The Internet of Things (IoT) has made it possible to understand data and automate myriad processes in ways that were once unimaginable. Yet, billions of different devices residing on the edge of networks also introduce enormous security challenges.
Locking down all these devices and protecting the data that flows through them is a daunting proposition. Unfortunately, manufacturers design and build devices with varying levels of protection. Adding to the challenge, it’s difficult—and sometimes impossible—for users to patch flaws and vulnerabilities in a timely manner. Of course, replacing older and less secure devices might not be practical or cost-effective.
Encryption takes direct aim at this problem. It protects IoT data at rest and in motion—while boosting regulatory compliance. Yet, using cryptography effectively in a highly interconnected IT framework isn’t easy. An array of technical and practical issues come to the fore. This can include limited CPU capacity on devices, battery drain, how devices work with 5G and other network systems, and how data moves across gateways, clouds, and other components.
It’s no secret that IoT security is notoriously weak, and even absent, in many devices. Too many manufacturers approach cybersecurity as an afterthought. They fail to build in adequate protections at the firmware level, or produce buggy code. Making matters worse, end users typically deploy devices from different manufacturers that take different approaches to device security. This creates gaps. Finally, applying patches and security updates across hundreds or thousands of devices can prove daunting.

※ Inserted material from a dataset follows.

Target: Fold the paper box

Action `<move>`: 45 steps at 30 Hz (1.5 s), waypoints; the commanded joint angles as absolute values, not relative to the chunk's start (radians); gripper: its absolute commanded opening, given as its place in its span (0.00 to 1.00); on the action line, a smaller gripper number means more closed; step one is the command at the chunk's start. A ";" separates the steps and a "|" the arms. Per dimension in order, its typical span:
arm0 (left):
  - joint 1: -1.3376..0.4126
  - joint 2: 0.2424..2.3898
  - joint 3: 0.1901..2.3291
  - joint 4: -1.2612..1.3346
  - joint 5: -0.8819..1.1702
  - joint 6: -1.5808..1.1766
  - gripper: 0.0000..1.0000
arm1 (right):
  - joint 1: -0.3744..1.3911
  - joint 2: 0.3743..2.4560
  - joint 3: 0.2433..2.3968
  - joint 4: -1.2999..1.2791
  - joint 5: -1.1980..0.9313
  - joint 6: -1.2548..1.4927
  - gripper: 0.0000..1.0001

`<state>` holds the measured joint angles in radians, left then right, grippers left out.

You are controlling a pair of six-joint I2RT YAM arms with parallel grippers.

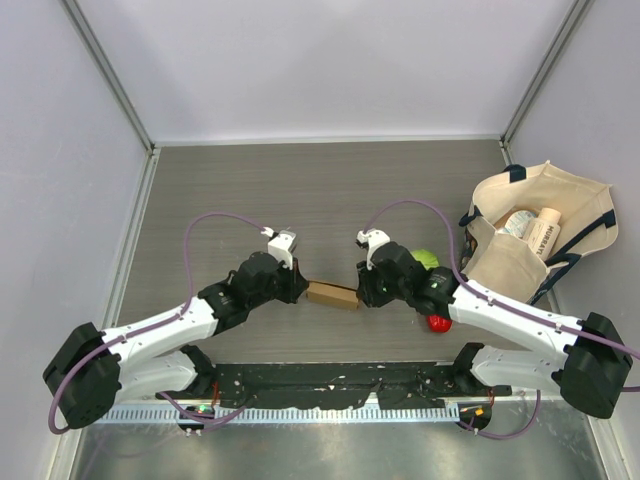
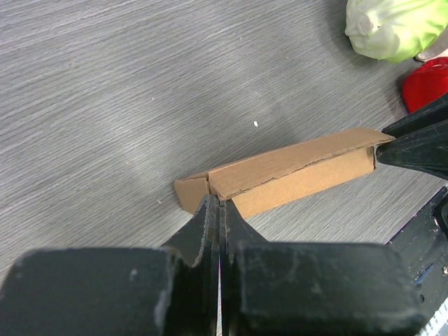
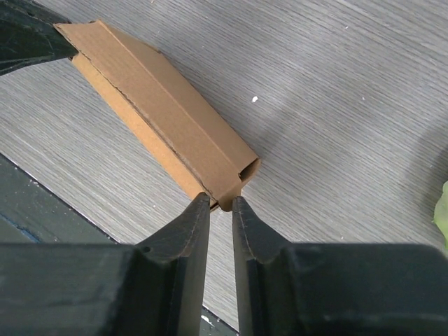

It’s not an abstract problem. Numerous security breaches have occurred as a result of IoT devices. For instance, in 2018, a gambling casino in the UK was hacked after cybercrooks entered the company’s network through an Internet-connected thermometer in an aquarium located in the lobby. Thieves stole the casino’s customer database.
There’s a common belief that it’s difficult and sometimes impossible to use existing, standard AES encryption with connected devices. But this simply isn’t true. Research and real-world examples demonstrate that conventional Advanced Encryption Standard (AES) technology can be used to lock down various connected gadgets and machines. Consider that passports, credit cards, and employee badges all use AES. AdvancedEncryption Standard (AES) technology can be used to lock down various connected gadgets and machines. Consider that passports, credit cards, and employee badges all use AES.
What’s more, IoT cryptography continues to improve. TheNational Institute of Standards and Technology (NIST) supports efforts to develop more advanced lightweight cryptography for the IoT. Meanwhile, Google has introduced a cipher, dubbed Adiantum, that encrypts Android devices regardless of their size or limitations. Using both standard AES and lightweight AES or ARMv8 crypto extensions, it’s possible to address requirements for the vast majority of IoT devices.
There are several ways to maximize the effectiveness of encryption on IoT devices. One of the most important is to strip out all default settings and replace them with continually changing passwords and, when possible, tokens. Multi-factor authentication (MFA) serves as an insurance policy if a password is breached. In some cases, a basic text message might be adequate. In other instances, there may be a need for a physical key or biometric authentication.
Of course, encryption at rest is only part of the story. It is critical to ensure that data in motion is also protected. Because IoT data travels across networks—in some cases multiple organizations—there’s a need to ensure that virtual private networks (VPN) are used when and where possible, and routers and other networking gear have been patched and updated to address security flaws and open-source vulnerabilities.
Other tools include network segmentation for IoT devices and solutions that can monitor devices, analyze data, and spot potential security risks. In the event of a cyber-attack, segmentation also allows an organization to shut down parts of the network that are compromised—and prevent attackers from gaining access to additional devices across a larger swath of the network.
There’s a need to examine specific use cases and data-management issues when mapping out a strategy. What’s more, it’s vital to consider several factors, including how cryptography impacts performance, battery life, and latency. Once an organization understands what protection is required for various devices and use cases, it’s possible to understand how and where to focus an initiative across clouds, devices, and networks.
As organizations venture into AI and machine learning, there’s also a need to rethink and rewire encryption schemes. For example, an emerging open-source framework called Tiny Machine Learning (TinyML) supports low-latency processing across distributed devices on the network edge. However, it and other forms of pooledAI require entirely different security frameworks. Consequently, it’s essential to monitor open-source code for vulnerabilities and use tokens and other complementary data-anonymization techniques.
The goal is an IoT framework that not only uses cryptography to protect devices and data but is part of a broader cybersecurity initiative that addresses device- and data-protection in a holistic way. This includes keeping an eye on how TCP/IPstacks and X.509 certificates verify devices and whether they introduce vulnerabilities that undermine encryption. Organizations that adopt a modern framework and close gaps in security are well positioned to unleash the full value of the IoT.